● **What you will do**
Repeat the data exactly, every last line of it.

====

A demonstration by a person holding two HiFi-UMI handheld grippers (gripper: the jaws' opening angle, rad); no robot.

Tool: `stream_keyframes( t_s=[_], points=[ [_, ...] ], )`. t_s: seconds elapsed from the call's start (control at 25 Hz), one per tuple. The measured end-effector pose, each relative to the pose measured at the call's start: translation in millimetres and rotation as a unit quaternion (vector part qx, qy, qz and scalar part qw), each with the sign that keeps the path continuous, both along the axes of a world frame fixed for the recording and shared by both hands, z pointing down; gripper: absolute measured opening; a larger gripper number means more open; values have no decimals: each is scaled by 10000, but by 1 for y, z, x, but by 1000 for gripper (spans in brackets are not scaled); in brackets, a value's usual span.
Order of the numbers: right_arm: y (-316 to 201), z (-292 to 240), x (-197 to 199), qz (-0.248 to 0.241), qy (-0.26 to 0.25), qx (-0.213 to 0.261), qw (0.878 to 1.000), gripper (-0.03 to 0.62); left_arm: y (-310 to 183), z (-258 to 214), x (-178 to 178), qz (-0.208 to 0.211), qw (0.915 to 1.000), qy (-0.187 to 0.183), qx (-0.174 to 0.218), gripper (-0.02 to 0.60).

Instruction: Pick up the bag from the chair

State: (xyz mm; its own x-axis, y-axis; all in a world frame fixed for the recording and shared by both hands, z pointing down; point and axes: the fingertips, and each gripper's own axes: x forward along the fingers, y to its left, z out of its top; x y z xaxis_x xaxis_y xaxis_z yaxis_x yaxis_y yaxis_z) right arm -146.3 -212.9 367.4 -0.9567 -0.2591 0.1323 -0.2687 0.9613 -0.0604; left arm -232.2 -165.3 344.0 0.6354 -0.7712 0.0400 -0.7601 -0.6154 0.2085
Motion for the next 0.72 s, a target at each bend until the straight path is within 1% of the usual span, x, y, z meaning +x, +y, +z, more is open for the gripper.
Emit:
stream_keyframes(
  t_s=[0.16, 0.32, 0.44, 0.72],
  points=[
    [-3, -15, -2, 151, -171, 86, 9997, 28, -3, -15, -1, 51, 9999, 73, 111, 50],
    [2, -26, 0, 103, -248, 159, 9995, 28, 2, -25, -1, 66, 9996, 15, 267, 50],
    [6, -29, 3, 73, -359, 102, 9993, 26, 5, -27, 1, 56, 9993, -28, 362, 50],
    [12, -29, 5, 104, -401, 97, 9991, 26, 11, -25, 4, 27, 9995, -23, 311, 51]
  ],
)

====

● **Exercise answer**
A demonstration by a person holding two HiFi-UMI handheld grippers (gripper: the jaws' opening angle, rad); no robot.

Tool: `stream_keyframes( t_s=[_], points=[ [_, ...] ], )`. t_s: seconds elapsed from the call's start (control at 25 Hz), one per tuple. The measured end-effector pose, each relative to the pose measured at the call's start: translation in millimetres and rotation as a unit quaternion (vector part qx, qy, qz and scalar part qw), each with the sign that keeps the path continuous, both along the axes of a world frame fixed for the recording and shared by both hands, z pointing down; gripper: absolute measured opening; a larger gripper number means more open; values have no decimals: each is scaled by 10000, but by 1 for y, z, x, but by 1000 for gripper (spans in brackets are not scaled); in brackets, a value's usual span.
Order of the numbers: right_arm: y (-316 to 201), z (-292 to 240), x (-197 to 199), qz (-0.248 to 0.241), qy (-0.26 to 0.25), qx (-0.213 to 0.261), qw (0.878 to 1.000), gripper (-0.03 to 0.62); left_arm: y (-310 to 183), z (-258 to 214), x (-178 to 178), qz (-0.208 to 0.211), qw (0.915 to 1.000), qy (-0.187 to 0.183), qx (-0.174 to 0.218), gripper (-0.02 to 0.60).

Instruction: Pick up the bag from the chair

State: (xyz mm; its own x-axis, y-axis; all in a world frame fixed for the recording and shared by both hands, z pointing down; point and axes: the fingertips, and each gripper's own axes: x forward along the fingers, y to its left, z out of its top; x y z xaxis_x xaxis_y xaxis_z yaxis_x yaxis_y yaxis_z) right arm -146.3 -212.9 367.4 -0.9567 -0.2591 0.1323 -0.2687 0.9613 -0.0604; left arm -232.2 -165.3 344.0 0.6354 -0.7712 0.0400 -0.7601 -0.6154 0.2085
Motion for the next 0.72 s, a target at each bend until the straight path is within 1% of the usual span, x, y, z meaning +x, +y, +z, more is open for the gripper.
Emit:
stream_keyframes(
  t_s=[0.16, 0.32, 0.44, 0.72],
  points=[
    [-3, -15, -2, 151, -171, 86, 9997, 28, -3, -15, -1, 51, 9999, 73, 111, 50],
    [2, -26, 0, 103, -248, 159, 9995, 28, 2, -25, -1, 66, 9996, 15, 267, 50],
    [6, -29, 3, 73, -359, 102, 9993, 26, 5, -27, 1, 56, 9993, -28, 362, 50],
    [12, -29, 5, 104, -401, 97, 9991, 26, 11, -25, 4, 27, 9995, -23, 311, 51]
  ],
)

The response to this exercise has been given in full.